Problem details
From the line that holds "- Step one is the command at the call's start" to the last line of the data, copy everything exactly; leave out all the rest.

Given material

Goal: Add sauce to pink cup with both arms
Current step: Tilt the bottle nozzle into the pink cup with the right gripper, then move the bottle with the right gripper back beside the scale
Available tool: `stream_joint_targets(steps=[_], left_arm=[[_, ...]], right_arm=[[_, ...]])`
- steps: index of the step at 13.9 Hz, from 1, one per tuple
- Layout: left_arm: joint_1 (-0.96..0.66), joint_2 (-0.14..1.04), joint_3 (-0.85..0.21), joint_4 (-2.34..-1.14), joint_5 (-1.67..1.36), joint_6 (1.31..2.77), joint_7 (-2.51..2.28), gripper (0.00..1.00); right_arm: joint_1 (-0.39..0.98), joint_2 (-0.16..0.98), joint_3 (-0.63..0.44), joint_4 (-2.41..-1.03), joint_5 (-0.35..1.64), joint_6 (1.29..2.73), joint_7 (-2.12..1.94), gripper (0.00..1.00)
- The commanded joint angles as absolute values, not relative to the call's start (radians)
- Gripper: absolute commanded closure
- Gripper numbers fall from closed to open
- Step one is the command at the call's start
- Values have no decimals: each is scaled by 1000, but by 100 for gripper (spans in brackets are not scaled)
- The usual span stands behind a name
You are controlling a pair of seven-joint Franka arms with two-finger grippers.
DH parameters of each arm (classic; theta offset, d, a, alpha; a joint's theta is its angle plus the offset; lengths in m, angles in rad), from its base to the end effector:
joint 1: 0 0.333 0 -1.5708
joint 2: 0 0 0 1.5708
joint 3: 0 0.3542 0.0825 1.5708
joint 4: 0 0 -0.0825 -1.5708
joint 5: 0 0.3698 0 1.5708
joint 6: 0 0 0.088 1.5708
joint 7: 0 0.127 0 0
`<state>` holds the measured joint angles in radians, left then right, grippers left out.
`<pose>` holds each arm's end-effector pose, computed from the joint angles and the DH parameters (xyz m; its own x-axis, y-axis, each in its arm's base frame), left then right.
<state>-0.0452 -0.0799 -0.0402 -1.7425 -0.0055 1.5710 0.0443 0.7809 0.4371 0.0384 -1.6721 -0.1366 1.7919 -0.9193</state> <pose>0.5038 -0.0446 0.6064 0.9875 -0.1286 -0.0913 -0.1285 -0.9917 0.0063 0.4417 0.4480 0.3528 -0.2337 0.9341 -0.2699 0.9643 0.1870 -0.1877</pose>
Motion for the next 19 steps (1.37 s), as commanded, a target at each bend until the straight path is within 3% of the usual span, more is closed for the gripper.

Exercise output
- Step one is the command at the call's start
- Values have no decimals: each is scaled by 1000, but by 100 for gripper (spans in brackets are not scaled)
- The usual span stands behind a name
You are controlling a pair of seven-joint Franka arms with two-finger grippers.
DH parameters of each arm (classic; theta offset, d, a, alpha; a joint's theta is its angle plus the offset; lengths in m, angles in rad), from its base to the end effector:
joint 1: 0 0.333 0 -1.5708
joint 2: 0 0 0 1.5708
joint 3: 0 0.3542 0.0825 1.5708
joint 4: 0 0 -0.0825 -1.5708
joint 5: 0 0.3698 0 1.5708
joint 6: 0 0 0.088 1.5708
joint 7: 0 0.127 0 0
`<state>` holds the measured joint angles in radians, left then right, grippers left out.
`<pose>` holds each arm's end-effector pose, computed from the joint angles and the DH parameters (xyz m; its own x-axis, y-axis, each in its arm's base frame), left then right.
<state>-0.0452 -0.0799 -0.0402 -1.7425 -0.0055 1.5710 0.0443 0.7809 0.4371 0.0384 -1.6721 -0.1366 1.7919 -0.9193</state> <pose>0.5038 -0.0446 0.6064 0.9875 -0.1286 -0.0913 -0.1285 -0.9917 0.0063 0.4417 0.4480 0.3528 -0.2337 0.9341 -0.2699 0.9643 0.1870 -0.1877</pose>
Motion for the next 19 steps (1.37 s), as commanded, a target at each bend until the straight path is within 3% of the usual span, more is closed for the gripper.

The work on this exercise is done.